I'm using argparse on this way:
parser = argparse.ArgumentParser()
parser.add_argument('-c','--create' ,help='',action='store_true')
parser.add_argument('-s','--send',help='',action='store_true')
args = parser.parse_args()
if args.create:
create()
elif args.send :
send()
I don't want to stop the program between the command, how to do this ?
example : https://coderwall.com/p/w78iva
Here's a simple interactive script. I use argparse to parse the input lines, but otherwise it is not essential to the action. Still it can be an handy way of adding options to your 'create' command. For example, ipython uses argparse to handle its %magic commands:
import argparse
parser = argparse.ArgumentParser(prog='PROG', description='description')
parser.add_argument('cmd', choices=['create','delete','help','quit'])
while True:
astr = raw_input('$: ')
# print astr
try:
args = parser.parse_args(astr.split())
except SystemExit:
# trap argparse error message
print 'error'
continue
if args.cmd in ['create', 'delete']:
print 'doing', args.cmd
elif args.cmd == 'help':
parser.print_help()
else:
print 'done'
break
This could be stripped down to the while loop, the raw_input line, and your own evaluation of the astr variable.
The keys to using argparse here are:
parse_args can take a list of strings (the result of split()) instead of using the default sys.argv[1:].
if parse_args sees a problem (or '-h') it prints a message and tries to 'exit'. If you want to continue, you need to trap that error, hence the try block.
the output of parse_args is a simple namespace object.
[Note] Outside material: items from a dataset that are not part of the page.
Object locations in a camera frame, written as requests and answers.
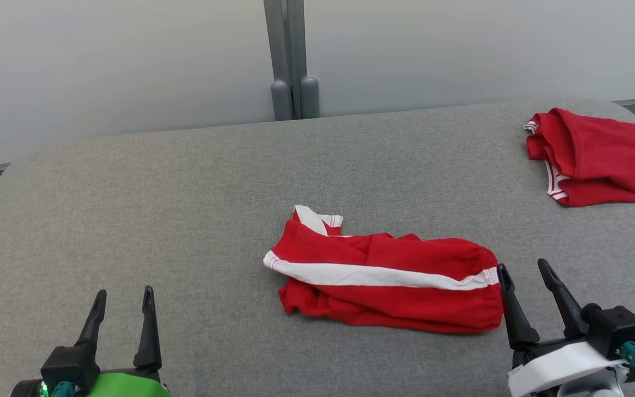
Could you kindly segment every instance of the white partition panel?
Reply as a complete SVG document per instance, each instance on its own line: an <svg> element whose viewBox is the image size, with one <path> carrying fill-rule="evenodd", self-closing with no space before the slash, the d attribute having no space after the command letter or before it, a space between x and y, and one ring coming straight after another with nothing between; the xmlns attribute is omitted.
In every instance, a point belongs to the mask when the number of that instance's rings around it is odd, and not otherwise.
<svg viewBox="0 0 635 397"><path fill-rule="evenodd" d="M96 134L273 120L246 0L0 0L0 163Z"/></svg>
<svg viewBox="0 0 635 397"><path fill-rule="evenodd" d="M305 0L322 116L635 98L635 1Z"/></svg>

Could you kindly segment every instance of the folded red cloth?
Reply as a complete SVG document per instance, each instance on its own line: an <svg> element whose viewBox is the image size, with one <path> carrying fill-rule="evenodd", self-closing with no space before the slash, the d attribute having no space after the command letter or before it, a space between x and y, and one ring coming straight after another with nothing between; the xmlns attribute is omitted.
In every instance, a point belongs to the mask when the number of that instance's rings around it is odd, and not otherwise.
<svg viewBox="0 0 635 397"><path fill-rule="evenodd" d="M341 216L295 206L264 264L289 276L284 310L356 326L473 334L501 324L497 260L463 239L342 236Z"/></svg>
<svg viewBox="0 0 635 397"><path fill-rule="evenodd" d="M554 108L524 129L531 160L544 160L547 193L563 206L635 203L635 124Z"/></svg>

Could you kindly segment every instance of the red garment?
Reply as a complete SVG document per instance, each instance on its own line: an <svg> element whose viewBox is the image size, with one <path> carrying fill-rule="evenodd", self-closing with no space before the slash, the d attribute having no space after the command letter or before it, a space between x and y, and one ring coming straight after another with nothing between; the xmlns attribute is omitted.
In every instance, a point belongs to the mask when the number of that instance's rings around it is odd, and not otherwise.
<svg viewBox="0 0 635 397"><path fill-rule="evenodd" d="M463 239L415 234L342 236L341 216L295 206L264 264L289 276L284 310L356 326L474 334L503 314L491 251Z"/></svg>
<svg viewBox="0 0 635 397"><path fill-rule="evenodd" d="M531 160L544 160L547 193L563 206L635 203L635 124L554 108L524 129Z"/></svg>

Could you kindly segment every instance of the white wall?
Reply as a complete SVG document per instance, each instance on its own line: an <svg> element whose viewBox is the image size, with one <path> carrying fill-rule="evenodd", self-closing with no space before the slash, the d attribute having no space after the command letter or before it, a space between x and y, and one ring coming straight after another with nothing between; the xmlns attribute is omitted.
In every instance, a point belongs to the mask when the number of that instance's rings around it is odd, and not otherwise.
<svg viewBox="0 0 635 397"><path fill-rule="evenodd" d="M98 134L273 120L258 0L0 0L0 163Z"/></svg>
<svg viewBox="0 0 635 397"><path fill-rule="evenodd" d="M322 116L635 98L635 0L305 0Z"/></svg>

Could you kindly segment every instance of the robotic arm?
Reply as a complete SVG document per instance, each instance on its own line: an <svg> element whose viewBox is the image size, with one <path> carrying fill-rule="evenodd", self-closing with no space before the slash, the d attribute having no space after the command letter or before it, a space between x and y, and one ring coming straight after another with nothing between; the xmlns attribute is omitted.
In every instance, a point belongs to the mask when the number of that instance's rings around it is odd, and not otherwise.
<svg viewBox="0 0 635 397"><path fill-rule="evenodd" d="M72 347L58 346L41 368L42 379L19 382L10 397L170 397L161 383L161 347L153 288L146 286L143 304L143 331L134 367L101 371L95 362L99 324L104 320L106 291L102 289Z"/></svg>
<svg viewBox="0 0 635 397"><path fill-rule="evenodd" d="M509 389L513 397L620 397L621 385L635 382L635 314L623 306L580 308L545 259L539 259L545 287L552 292L565 328L562 339L540 342L516 294L506 266L498 276L509 347L514 350Z"/></svg>

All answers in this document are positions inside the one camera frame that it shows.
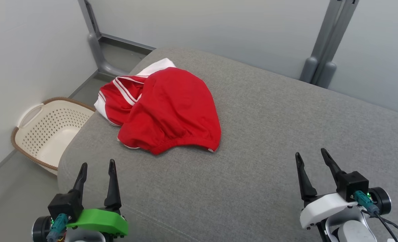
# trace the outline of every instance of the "white sleeve trim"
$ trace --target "white sleeve trim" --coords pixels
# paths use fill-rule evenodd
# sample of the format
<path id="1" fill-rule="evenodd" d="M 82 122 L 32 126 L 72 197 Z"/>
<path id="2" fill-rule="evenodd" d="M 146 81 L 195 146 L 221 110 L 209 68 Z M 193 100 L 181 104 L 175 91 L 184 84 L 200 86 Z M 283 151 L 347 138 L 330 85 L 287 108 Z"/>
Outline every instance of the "white sleeve trim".
<path id="1" fill-rule="evenodd" d="M 128 147 L 127 145 L 123 144 L 125 147 L 129 148 L 129 149 L 139 149 L 140 147 Z"/>
<path id="2" fill-rule="evenodd" d="M 176 66 L 171 60 L 169 60 L 168 58 L 164 58 L 164 59 L 161 59 L 161 60 L 149 65 L 144 70 L 139 72 L 136 76 L 148 77 L 149 75 L 153 74 L 154 72 L 164 70 L 168 67 L 176 67 Z"/>
<path id="3" fill-rule="evenodd" d="M 123 84 L 121 83 L 121 81 L 119 81 L 118 78 L 127 79 L 127 80 L 134 81 L 134 82 L 140 83 L 140 84 L 144 84 L 144 83 L 137 82 L 137 81 L 135 81 L 135 80 L 133 80 L 133 79 L 126 78 L 126 77 L 116 77 L 116 78 L 114 79 L 114 80 L 122 87 L 122 89 L 126 92 L 126 94 L 129 96 L 129 98 L 130 98 L 132 101 L 134 101 L 134 102 L 136 103 L 136 102 L 139 100 L 139 98 L 138 98 L 138 99 L 134 98 L 134 97 L 132 96 L 132 94 L 129 92 L 129 90 L 128 90 L 125 86 L 123 86 Z"/>
<path id="4" fill-rule="evenodd" d="M 110 124 L 114 126 L 119 126 L 108 119 L 107 112 L 105 110 L 105 96 L 102 92 L 99 92 L 97 101 L 94 103 L 94 107 L 96 108 L 96 111 L 98 111 L 106 120 L 108 120 Z"/>
<path id="5" fill-rule="evenodd" d="M 119 90 L 119 92 L 120 92 L 121 95 L 123 96 L 124 100 L 126 100 L 126 102 L 127 102 L 128 104 L 130 104 L 130 105 L 133 106 L 133 105 L 135 104 L 135 102 L 134 102 L 132 99 L 130 99 L 130 97 L 129 97 L 129 96 L 127 95 L 127 93 L 124 91 L 124 89 L 122 88 L 122 86 L 119 85 L 118 80 L 114 79 L 114 80 L 113 80 L 113 84 L 114 84 L 114 86 L 117 87 L 117 89 Z"/>

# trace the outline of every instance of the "gray floor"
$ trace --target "gray floor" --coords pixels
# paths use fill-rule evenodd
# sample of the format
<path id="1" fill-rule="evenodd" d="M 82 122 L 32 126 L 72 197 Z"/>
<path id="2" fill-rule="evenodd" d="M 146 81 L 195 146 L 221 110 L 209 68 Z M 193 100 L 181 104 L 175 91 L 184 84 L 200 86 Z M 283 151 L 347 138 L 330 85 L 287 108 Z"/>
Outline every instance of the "gray floor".
<path id="1" fill-rule="evenodd" d="M 128 72 L 145 57 L 108 44 L 101 47 L 108 62 Z M 92 106 L 99 88 L 110 80 L 97 75 L 73 98 Z M 33 222 L 48 215 L 47 206 L 57 192 L 55 175 L 21 153 L 11 153 L 0 166 L 0 241 L 30 242 Z"/>

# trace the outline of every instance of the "basket handle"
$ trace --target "basket handle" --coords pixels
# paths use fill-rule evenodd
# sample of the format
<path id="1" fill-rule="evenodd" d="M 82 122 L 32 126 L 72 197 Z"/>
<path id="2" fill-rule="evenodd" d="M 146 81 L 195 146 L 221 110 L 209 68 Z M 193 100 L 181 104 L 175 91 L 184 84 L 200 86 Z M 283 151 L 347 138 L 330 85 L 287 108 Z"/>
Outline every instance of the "basket handle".
<path id="1" fill-rule="evenodd" d="M 18 128 L 24 128 L 25 126 L 27 126 L 28 124 L 30 124 L 30 122 L 33 121 L 33 119 L 36 118 L 36 116 L 39 115 L 39 113 L 42 112 L 43 110 L 43 103 L 37 104 L 32 106 L 31 108 L 27 109 L 27 111 L 25 111 L 22 115 L 21 118 L 18 121 Z"/>

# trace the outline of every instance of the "green connector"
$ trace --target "green connector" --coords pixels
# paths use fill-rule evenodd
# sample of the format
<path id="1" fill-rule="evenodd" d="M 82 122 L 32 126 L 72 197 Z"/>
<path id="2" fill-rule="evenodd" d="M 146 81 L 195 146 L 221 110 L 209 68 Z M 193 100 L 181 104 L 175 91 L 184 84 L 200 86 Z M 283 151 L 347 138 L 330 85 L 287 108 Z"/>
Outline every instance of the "green connector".
<path id="1" fill-rule="evenodd" d="M 127 236 L 128 225 L 122 216 L 111 211 L 101 209 L 84 209 L 74 223 L 68 223 L 66 227 L 78 226 L 86 230 L 99 231 L 114 236 Z"/>
<path id="2" fill-rule="evenodd" d="M 359 203 L 362 207 L 366 208 L 366 210 L 370 213 L 380 212 L 377 205 L 362 191 L 356 191 L 354 193 L 354 200 Z"/>

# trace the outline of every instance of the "gray cushion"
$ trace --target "gray cushion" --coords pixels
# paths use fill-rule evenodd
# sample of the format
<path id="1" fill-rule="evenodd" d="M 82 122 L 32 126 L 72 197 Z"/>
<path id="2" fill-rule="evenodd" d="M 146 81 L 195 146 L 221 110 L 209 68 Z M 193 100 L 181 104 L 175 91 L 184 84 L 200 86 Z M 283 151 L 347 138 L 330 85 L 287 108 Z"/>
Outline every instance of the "gray cushion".
<path id="1" fill-rule="evenodd" d="M 332 193 L 322 147 L 343 170 L 359 171 L 370 187 L 390 194 L 386 217 L 398 224 L 398 113 L 194 49 L 157 49 L 132 73 L 165 57 L 213 94 L 222 126 L 217 152 L 130 150 L 117 141 L 119 129 L 95 113 L 59 165 L 66 192 L 88 163 L 83 203 L 93 208 L 104 204 L 115 159 L 129 222 L 125 241 L 319 241 L 315 228 L 300 226 L 294 155 L 301 153 L 318 193 Z M 369 224 L 379 241 L 390 238 L 379 221 Z"/>

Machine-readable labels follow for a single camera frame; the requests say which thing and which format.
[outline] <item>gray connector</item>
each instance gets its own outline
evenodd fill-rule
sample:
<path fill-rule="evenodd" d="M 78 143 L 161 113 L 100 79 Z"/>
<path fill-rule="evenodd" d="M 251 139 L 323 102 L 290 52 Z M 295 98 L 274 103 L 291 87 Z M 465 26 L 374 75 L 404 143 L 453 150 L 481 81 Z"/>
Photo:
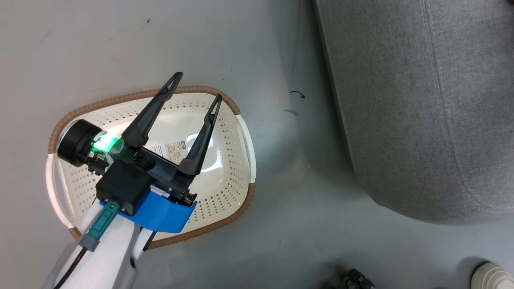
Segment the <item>gray connector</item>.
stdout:
<path fill-rule="evenodd" d="M 100 240 L 91 236 L 89 233 L 82 235 L 82 238 L 79 241 L 79 246 L 86 248 L 88 251 L 94 252 Z"/>

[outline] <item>teal connector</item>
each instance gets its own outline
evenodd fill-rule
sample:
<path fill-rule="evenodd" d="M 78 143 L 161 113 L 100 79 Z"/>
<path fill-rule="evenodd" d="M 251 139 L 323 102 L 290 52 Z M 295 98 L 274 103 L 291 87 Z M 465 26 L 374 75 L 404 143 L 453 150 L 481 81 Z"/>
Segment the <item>teal connector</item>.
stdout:
<path fill-rule="evenodd" d="M 94 252 L 98 243 L 100 243 L 100 238 L 120 210 L 121 207 L 117 203 L 113 201 L 107 202 L 93 225 L 89 228 L 89 231 L 80 239 L 79 245 L 87 248 L 91 252 Z"/>

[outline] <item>blue mount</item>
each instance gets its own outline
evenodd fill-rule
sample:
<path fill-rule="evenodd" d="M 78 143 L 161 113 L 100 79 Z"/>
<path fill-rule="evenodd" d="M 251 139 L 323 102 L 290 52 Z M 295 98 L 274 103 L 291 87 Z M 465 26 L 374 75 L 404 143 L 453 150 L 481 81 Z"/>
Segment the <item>blue mount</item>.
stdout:
<path fill-rule="evenodd" d="M 150 192 L 135 215 L 129 216 L 123 212 L 119 214 L 150 231 L 180 233 L 193 213 L 196 203 L 187 207 Z"/>

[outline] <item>gray floor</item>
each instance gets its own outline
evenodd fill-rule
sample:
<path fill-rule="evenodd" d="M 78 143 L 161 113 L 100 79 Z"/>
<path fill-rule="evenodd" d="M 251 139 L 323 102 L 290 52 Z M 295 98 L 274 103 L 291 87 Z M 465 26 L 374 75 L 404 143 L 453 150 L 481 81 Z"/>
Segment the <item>gray floor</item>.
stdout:
<path fill-rule="evenodd" d="M 340 267 L 379 288 L 465 288 L 484 259 L 514 272 L 512 220 L 425 224 L 363 192 L 342 152 L 310 1 L 6 2 L 0 16 L 12 40 L 0 50 L 2 287 L 39 287 L 72 241 L 45 189 L 54 125 L 177 70 L 182 85 L 216 87 L 238 104 L 257 189 L 235 223 L 147 252 L 134 288 L 318 288 Z"/>

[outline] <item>white shoe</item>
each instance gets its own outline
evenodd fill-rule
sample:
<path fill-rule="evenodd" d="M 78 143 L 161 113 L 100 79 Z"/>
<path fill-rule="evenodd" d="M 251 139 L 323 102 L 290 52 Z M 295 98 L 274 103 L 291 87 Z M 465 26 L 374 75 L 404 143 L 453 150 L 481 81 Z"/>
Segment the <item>white shoe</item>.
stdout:
<path fill-rule="evenodd" d="M 514 278 L 497 264 L 486 263 L 473 273 L 471 289 L 514 289 Z"/>

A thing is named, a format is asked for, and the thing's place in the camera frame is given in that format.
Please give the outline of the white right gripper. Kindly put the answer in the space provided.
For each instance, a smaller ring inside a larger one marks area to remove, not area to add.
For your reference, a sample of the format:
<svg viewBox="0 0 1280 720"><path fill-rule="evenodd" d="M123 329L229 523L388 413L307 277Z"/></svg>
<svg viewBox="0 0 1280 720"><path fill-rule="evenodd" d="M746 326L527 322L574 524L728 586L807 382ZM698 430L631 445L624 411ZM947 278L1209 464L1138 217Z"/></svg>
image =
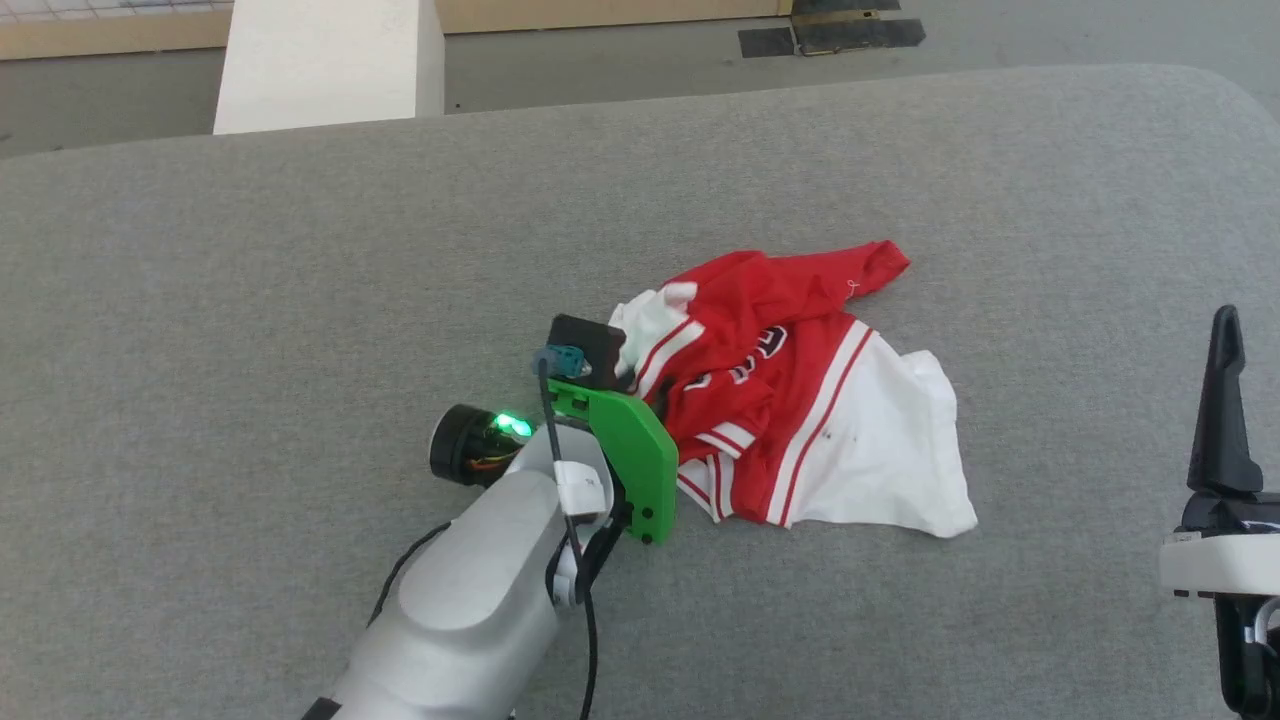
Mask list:
<svg viewBox="0 0 1280 720"><path fill-rule="evenodd" d="M1160 583L1181 593L1279 594L1279 495L1261 492L1240 375L1245 348L1233 305L1213 314L1187 475L1194 493L1160 547ZM1212 492L1261 492L1225 496Z"/></svg>

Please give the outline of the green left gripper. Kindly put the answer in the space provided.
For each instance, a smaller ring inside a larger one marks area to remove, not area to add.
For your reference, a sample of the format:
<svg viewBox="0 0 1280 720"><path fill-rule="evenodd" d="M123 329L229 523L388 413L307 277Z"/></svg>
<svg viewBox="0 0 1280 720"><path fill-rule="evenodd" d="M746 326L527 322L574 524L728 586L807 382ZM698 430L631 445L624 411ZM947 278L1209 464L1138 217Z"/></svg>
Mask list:
<svg viewBox="0 0 1280 720"><path fill-rule="evenodd" d="M550 380L556 413L582 423L599 443L613 510L644 544L663 544L675 525L678 451L658 416L631 395Z"/></svg>

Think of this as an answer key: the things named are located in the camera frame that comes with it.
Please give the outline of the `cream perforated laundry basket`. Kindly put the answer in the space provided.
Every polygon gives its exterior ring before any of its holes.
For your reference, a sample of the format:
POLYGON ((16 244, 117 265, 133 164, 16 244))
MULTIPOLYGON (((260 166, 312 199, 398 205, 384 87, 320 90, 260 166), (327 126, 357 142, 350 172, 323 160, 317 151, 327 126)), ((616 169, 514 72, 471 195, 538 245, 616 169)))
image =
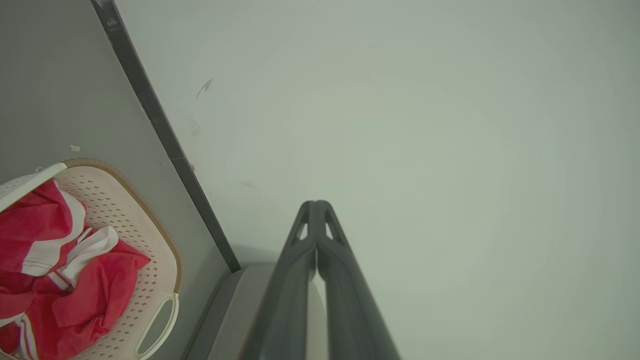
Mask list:
MULTIPOLYGON (((128 306, 112 330, 69 360, 148 360, 166 342, 178 319, 182 264, 173 239, 125 177, 109 164, 88 158, 57 162, 0 185, 0 212, 48 180, 55 180, 62 191, 86 207, 84 232, 50 272, 68 266, 78 255, 97 256, 113 247, 115 243, 106 239, 108 233, 100 235, 97 244, 80 246, 102 228, 114 230, 120 240, 150 260, 138 271, 128 306)), ((27 360, 2 351, 0 359, 27 360)))

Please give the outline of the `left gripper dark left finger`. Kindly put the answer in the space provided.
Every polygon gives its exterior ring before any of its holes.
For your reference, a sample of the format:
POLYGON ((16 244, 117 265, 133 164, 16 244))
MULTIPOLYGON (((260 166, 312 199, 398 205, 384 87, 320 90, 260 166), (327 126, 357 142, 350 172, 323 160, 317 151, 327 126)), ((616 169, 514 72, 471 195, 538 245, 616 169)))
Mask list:
POLYGON ((306 360, 309 283, 316 270, 316 242, 302 238, 314 201, 302 203, 275 264, 240 360, 306 360))

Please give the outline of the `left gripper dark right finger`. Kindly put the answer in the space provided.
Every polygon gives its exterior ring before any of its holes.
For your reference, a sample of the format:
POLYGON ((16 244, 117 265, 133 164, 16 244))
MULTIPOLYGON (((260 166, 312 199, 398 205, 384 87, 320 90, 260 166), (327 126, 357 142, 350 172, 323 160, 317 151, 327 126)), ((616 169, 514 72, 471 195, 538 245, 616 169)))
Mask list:
POLYGON ((329 360, 402 360, 332 205, 315 203, 329 360))

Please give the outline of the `black wall baseboard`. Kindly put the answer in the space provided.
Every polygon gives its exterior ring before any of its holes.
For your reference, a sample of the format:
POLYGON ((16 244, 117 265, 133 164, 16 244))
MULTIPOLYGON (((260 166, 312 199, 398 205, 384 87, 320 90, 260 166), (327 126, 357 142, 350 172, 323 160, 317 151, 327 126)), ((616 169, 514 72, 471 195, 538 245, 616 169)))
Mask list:
POLYGON ((170 162, 231 272, 242 269, 178 137, 169 123, 114 0, 90 0, 115 55, 170 162))

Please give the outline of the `red and white garment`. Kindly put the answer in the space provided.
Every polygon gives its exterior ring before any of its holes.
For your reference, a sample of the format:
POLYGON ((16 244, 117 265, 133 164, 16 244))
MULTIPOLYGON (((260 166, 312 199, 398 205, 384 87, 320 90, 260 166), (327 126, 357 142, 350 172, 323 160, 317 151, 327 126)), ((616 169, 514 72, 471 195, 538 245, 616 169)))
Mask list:
POLYGON ((0 271, 44 276, 66 258, 85 230, 87 209, 55 180, 0 212, 0 271))
POLYGON ((0 352, 26 360, 69 360, 107 335, 130 303, 138 271, 150 259, 101 228, 82 248, 106 240, 107 251, 74 257, 43 276, 0 269, 0 352))
You access the arguments as attributes.
you could easily substitute your own parser.
The diffrence in cmd and argparse is that cmd is a "line-oriented command interpreter" while argparse is a parser for sys.argv.
Your example parses sys.argv that you pass while running your program and then if it gets the value you start a function and then quits.
argparse will only parse the sys.argv while running the program.
You could add some code to be able to work with the args you pass like a function or class or make in program menu that you could operate with raw_input.
Example:
class Main():
def __init__(self, create=None, send=None):
if create:
self.create(create)
elif send:
self.send(send)
option = raw_input('What do you want to do now?')
print option
def create(self, val):
print val
def send(self, val):
print val
if __name__ == "__main__":
parser = argparse.ArgumentParser()
parser.add_argument('-c','--create' ,help='',action='store_true')
parser.add_argument('-s','--send',help='',action='store_true')
args = parser.parse_args()
Main(args.create, args.send)
Other then that Python argparse and controlling/overriding the exit status code or python argparse - add action to subparser with no arguments? might help.
In the first it shows how you can override the quit and in the second how can you add subcommands or quitactions.